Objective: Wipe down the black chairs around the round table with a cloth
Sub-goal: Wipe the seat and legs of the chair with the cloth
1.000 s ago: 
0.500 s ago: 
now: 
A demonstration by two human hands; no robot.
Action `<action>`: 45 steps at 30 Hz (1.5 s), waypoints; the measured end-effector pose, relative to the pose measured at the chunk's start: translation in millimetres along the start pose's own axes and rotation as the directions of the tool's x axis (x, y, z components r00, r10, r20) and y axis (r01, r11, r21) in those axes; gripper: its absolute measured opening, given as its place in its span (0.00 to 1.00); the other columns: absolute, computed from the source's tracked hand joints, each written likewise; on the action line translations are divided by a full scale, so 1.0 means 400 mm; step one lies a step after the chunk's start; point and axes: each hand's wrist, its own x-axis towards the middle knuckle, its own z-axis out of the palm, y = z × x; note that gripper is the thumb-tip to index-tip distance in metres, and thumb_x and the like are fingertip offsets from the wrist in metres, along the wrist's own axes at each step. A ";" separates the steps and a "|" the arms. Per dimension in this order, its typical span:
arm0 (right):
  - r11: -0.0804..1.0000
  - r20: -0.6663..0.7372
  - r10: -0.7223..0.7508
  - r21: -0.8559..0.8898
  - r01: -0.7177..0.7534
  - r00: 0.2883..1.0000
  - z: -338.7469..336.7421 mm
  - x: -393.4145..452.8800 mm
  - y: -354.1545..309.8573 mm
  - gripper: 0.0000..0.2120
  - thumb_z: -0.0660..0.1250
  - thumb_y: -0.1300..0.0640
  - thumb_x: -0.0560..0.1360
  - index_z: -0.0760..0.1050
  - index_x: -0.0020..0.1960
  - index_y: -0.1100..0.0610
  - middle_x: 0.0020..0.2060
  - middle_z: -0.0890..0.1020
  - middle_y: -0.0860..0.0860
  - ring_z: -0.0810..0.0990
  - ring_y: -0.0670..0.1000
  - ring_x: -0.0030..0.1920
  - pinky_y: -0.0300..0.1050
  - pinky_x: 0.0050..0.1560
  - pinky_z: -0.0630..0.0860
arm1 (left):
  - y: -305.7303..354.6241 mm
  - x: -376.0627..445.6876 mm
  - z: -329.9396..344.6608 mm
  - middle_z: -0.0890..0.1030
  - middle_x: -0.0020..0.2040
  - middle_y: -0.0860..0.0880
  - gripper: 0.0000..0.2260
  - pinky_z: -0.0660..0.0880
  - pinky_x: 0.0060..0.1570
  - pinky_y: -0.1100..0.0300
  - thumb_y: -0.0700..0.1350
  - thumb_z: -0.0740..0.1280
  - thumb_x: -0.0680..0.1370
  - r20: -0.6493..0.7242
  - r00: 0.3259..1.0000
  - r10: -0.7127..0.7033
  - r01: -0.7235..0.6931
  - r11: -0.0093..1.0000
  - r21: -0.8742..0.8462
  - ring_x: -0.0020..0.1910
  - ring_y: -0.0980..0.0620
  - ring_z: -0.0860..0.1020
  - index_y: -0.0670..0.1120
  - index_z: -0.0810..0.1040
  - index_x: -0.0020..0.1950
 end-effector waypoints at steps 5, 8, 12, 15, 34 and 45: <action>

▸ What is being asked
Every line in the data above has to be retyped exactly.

▸ Exercise output
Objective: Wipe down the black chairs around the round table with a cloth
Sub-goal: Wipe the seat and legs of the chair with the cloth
1.000 s ago: 
0.500 s ago: 
now: 
A demonstration by two human hands; no robot.
Action `<action>`: 45 steps at 30 Hz (1.5 s), waypoints; the measured end-effector pose, relative to the pose measured at the chunk's start: translation in millimetres along the start pose's own axes and rotation as the directions of the tool's x axis (x, y, z components r00, r10, r20) and y axis (r01, r11, r21) in those axes; gripper: its absolute measured opening, given as its place in its span (0.00 to 1.00); the other columns: absolute, computed from the source's tracked hand joints, each written likewise; on the action line translations are divided by a full scale, so 1.0 means 400 mm; step one lies a step after the chunk's start; point and axes: each hand's wrist, its own x-axis towards the middle knuckle, its own z-axis out of the palm, y = z × x; note that gripper is the thumb-tip to index-tip distance in metres, and thumb_x and the like are fingertip offsets from the wrist in metres, along the wrist's own axes at each step. A ";" separates the steps and a "|" the arms. Per dimension in this order, its typical span:
arm0 (right):
  - r11: -0.0804..1.0000
  - r20: -0.6663..0.7372
  - r10: -0.7223..0.7508
  - r21: -0.8559..0.8898
  - r01: -0.7177..0.7534
  - r00: 0.2883..1.0000
  - z: -338.7469..336.7421 mm
  - x: -393.4145..452.8800 mm
  - y: -354.1545..309.8573 mm
  - gripper: 0.0000..0.2120
  - thumb_z: -0.0660..0.1250
  - thumb_y: -0.1300..0.0640
  - thumb_x: -0.0560..0.1360
  - index_z: -0.0760..0.1050
  - index_x: -0.0020..0.1960
  - index_y: -0.1100..0.0610
  - middle_x: 0.0020..0.2060
  - middle_z: -0.0890..0.1020
  - middle_y: -0.0860..0.0860
  - ring_z: -0.0810..0.0990
  - ring_y: -0.0670..0.1000
  - ring_x: -0.0030..0.1920
  - pinky_y: -0.0300..0.1050
  - pinky_x: 0.0050..0.1560
  - pinky_z: -0.0630..0.0860
arm1 (left):
  - y: -305.7303..354.6241 mm
  - x: -376.0627..445.6876 mm
  - z: -329.9396..344.6608 mm
  - middle_z: -0.0890..0.1030
  - middle_x: -0.0020..0.2040
  - middle_y: -0.0860..0.0880
  - gripper: 0.0000..0.2260
  - pinky_z: -0.0660..0.0880
  - pinky_x: 0.0060..0.1570
  - pinky_y: -0.1100..0.0300
  - thumb_y: -0.0700..0.1350
  - thumb_z: -0.0740..0.1280
  - thumb_x: -0.0680..0.1370
  - r20: -0.6493..0.7242
  - r00: 0.3259..1.0000
  - r10: -0.7127..0.7033
  - r01: -0.7235..0.6931
  - r11: -0.0093..1.0000
  - r21: -0.8742..0.8462
  - ring_x: -0.0020..0.1910
  - ring_y: -0.0980..0.0620
  - ring_z: -0.0860..0.1020
  - index_y: -0.0670..0.1120
  - index_z: -0.0810..0.1040
  - index_x: -0.0020..0.1950
 end-effector waypoints at steps 5, 8, 12, 15, 34 and 45: <action>

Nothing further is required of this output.